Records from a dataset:
──────

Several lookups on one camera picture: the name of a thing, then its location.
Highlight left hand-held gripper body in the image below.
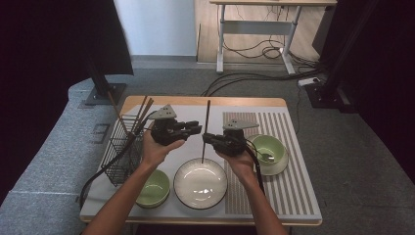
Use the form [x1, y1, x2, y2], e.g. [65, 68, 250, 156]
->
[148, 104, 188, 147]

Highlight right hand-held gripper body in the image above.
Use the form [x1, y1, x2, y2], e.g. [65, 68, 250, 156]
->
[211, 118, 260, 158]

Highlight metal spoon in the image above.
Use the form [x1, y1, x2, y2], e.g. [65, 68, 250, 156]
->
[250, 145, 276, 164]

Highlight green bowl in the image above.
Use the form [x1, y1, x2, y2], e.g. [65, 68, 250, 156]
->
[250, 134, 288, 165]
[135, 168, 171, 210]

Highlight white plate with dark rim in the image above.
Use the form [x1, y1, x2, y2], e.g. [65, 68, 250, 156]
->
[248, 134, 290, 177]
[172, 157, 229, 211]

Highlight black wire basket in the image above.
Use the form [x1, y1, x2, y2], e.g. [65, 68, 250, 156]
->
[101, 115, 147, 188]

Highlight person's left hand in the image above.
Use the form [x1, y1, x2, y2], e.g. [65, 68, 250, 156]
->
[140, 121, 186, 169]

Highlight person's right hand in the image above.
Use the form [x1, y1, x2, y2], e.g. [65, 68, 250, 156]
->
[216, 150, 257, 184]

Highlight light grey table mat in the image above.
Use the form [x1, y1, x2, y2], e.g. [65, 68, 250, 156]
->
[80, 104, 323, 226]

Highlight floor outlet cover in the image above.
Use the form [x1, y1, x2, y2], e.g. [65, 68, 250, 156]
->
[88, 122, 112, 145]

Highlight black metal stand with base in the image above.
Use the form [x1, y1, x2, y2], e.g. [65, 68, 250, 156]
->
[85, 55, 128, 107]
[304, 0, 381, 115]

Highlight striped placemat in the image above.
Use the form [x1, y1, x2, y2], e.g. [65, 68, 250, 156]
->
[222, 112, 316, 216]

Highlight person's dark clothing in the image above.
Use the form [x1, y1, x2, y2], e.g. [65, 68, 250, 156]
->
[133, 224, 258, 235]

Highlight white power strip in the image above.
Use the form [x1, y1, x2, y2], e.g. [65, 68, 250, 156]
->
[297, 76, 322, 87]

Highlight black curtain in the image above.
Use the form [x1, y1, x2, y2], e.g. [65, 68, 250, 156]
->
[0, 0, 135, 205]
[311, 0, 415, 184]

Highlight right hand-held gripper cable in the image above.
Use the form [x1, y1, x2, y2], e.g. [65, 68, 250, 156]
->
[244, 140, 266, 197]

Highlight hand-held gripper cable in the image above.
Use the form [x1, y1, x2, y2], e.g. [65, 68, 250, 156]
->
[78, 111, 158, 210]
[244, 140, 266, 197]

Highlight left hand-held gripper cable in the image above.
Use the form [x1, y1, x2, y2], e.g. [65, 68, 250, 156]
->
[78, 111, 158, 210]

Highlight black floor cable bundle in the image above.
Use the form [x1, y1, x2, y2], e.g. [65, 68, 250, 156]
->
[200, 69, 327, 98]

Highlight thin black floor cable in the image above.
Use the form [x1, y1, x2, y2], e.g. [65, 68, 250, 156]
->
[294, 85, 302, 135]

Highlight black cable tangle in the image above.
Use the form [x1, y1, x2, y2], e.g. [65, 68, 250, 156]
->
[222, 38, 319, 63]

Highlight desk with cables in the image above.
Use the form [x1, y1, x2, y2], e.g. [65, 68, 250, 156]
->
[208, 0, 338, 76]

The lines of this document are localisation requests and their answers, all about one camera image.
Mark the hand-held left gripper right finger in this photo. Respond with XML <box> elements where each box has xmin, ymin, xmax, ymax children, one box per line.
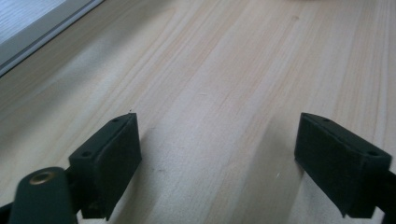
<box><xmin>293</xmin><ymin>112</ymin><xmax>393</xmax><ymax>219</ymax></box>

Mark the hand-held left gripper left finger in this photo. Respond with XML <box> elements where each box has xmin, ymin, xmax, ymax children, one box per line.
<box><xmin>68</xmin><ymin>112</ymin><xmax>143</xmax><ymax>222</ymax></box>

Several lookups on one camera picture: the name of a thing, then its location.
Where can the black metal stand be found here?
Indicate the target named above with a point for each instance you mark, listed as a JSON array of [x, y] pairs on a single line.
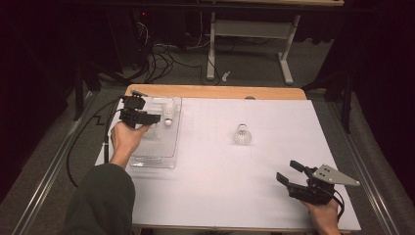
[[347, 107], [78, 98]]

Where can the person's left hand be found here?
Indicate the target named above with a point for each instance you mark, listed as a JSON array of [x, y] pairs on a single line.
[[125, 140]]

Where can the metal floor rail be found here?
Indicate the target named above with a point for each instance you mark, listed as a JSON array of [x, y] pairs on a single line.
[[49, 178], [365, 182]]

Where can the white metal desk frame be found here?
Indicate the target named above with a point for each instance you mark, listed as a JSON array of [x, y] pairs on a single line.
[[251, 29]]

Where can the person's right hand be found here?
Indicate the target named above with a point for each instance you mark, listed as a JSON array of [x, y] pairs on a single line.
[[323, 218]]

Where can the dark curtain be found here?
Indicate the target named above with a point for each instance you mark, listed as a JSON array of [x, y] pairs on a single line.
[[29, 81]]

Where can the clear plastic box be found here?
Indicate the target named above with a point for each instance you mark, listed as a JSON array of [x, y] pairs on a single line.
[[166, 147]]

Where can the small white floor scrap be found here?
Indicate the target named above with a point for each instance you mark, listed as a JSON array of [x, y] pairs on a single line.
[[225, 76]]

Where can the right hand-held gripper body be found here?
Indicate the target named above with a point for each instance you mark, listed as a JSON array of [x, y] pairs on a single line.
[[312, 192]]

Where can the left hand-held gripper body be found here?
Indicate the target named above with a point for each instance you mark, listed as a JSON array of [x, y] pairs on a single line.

──────

Work to complete:
Filter the entries down to the lines with the word "desk" in them.

Task output:
Highlight desk with cables in the image above.
Where can the white metal desk frame be found here?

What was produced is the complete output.